» Aim of the task: For every line in the data below, check for the word "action", then state how many lines have it. Answer with the number only.

[[ Information supplied, beginning ]]

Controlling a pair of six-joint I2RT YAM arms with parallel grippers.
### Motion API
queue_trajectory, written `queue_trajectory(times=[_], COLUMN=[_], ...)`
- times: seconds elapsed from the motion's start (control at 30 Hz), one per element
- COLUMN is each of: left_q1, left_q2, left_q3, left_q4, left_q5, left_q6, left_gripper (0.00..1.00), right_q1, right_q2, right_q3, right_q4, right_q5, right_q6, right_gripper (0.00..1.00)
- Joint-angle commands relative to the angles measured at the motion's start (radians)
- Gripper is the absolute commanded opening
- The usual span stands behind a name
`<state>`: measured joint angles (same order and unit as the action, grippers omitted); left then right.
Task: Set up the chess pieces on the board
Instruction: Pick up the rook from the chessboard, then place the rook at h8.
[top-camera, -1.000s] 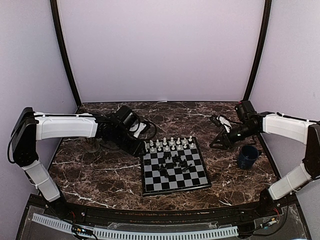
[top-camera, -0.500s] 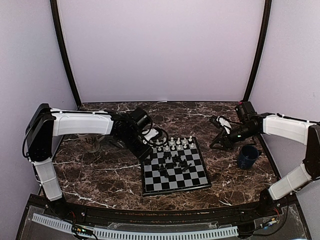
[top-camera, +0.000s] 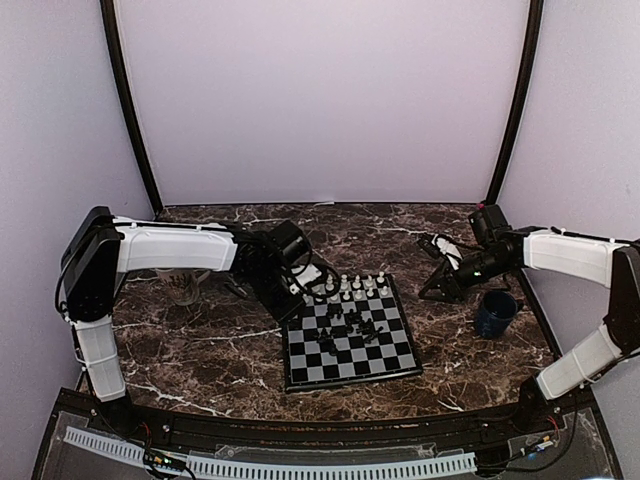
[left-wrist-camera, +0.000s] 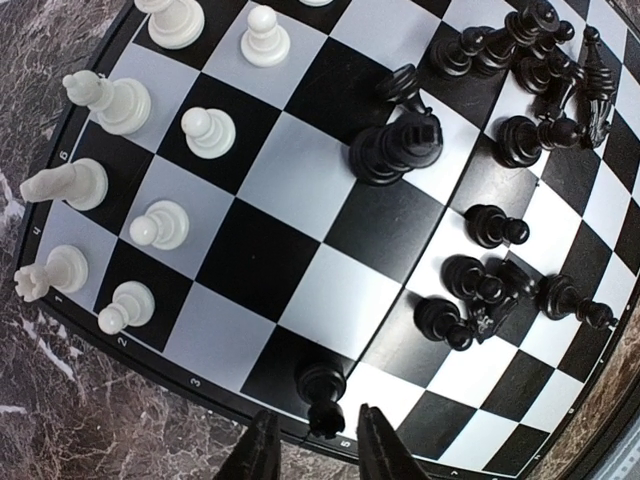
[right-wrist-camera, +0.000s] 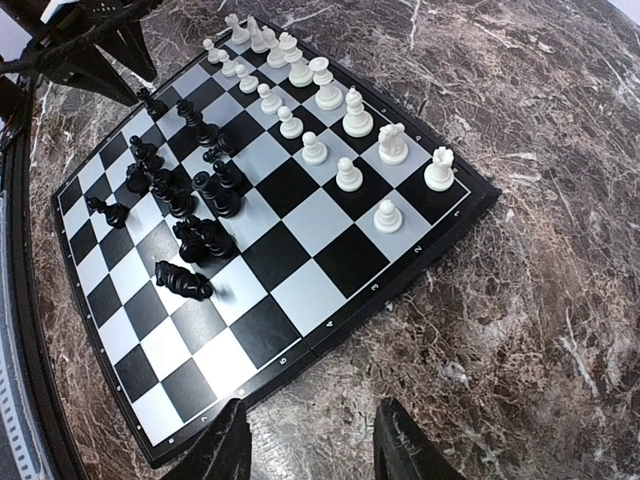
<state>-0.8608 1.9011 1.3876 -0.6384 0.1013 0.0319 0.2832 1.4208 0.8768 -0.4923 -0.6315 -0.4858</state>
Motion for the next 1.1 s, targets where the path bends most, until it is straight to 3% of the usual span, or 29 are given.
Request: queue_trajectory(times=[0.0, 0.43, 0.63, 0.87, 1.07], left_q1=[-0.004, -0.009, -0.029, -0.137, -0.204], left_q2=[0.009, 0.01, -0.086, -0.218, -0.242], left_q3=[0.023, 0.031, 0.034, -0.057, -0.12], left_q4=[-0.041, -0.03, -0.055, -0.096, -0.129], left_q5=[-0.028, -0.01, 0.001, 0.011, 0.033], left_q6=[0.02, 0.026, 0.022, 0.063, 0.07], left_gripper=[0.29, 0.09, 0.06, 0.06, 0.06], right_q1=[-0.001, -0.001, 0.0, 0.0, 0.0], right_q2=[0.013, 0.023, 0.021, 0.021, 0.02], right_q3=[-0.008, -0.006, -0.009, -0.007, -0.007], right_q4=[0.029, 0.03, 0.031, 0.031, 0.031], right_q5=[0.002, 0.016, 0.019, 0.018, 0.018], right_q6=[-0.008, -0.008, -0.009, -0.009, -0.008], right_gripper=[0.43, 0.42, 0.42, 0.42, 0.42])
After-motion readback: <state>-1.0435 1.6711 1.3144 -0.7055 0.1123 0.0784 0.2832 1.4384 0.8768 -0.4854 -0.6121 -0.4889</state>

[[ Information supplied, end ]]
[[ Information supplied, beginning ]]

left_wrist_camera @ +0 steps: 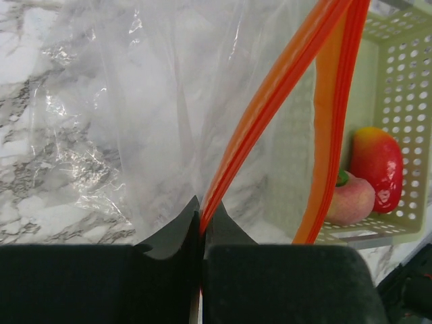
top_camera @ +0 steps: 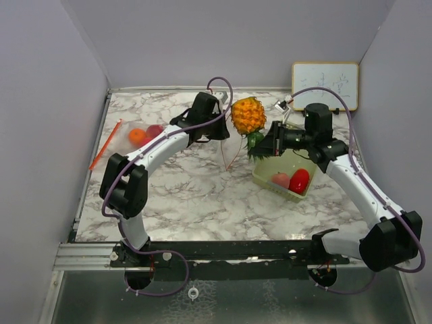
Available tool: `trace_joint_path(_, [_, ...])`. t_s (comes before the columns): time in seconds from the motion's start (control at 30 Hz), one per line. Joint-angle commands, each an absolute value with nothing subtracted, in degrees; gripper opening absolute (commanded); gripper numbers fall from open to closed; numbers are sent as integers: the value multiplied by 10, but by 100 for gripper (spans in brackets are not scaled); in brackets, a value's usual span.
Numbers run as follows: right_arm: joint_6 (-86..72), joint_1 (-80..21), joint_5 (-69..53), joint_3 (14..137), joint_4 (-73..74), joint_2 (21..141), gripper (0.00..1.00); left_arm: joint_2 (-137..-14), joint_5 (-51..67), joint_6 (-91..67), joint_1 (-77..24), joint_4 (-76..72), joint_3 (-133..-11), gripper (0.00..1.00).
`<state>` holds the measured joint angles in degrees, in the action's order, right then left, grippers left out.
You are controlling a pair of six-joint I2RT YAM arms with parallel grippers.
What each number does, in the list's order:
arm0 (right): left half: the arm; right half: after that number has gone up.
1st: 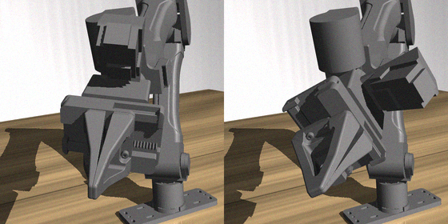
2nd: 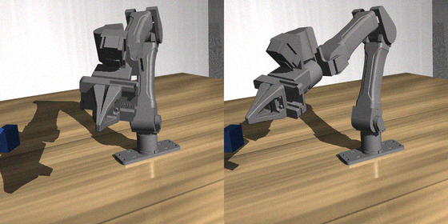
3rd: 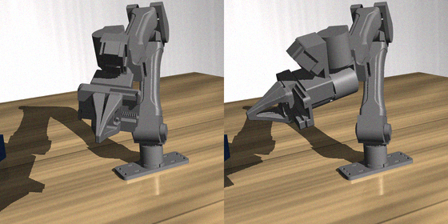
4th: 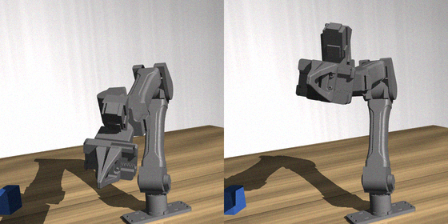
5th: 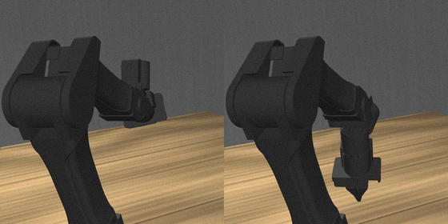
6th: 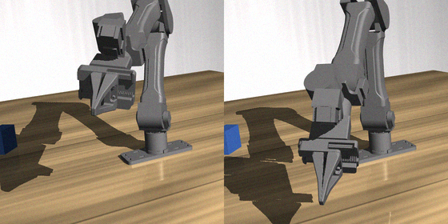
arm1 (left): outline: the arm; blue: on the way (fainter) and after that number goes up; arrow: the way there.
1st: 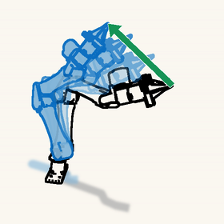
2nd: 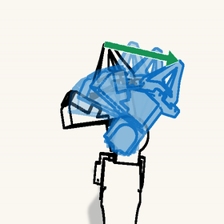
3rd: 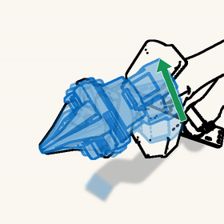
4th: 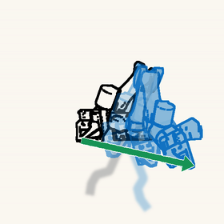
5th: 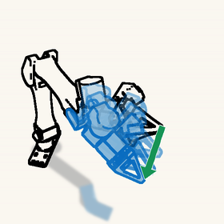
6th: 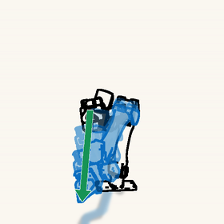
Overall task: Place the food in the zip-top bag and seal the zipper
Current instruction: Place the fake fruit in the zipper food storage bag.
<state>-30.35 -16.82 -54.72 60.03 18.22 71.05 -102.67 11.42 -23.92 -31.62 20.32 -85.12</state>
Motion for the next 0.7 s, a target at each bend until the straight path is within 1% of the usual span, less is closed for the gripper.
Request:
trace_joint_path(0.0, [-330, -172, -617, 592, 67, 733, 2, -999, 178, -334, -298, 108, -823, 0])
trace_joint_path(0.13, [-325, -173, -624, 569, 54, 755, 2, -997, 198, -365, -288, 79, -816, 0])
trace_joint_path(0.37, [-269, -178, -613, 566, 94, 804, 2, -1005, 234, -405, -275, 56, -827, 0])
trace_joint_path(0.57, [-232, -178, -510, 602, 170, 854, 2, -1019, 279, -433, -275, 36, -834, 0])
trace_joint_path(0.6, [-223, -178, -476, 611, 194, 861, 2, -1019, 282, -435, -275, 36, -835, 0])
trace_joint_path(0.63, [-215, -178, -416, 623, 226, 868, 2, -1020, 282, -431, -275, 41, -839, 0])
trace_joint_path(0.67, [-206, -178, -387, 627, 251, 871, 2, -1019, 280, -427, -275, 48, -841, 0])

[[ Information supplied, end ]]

» Exercise response: 2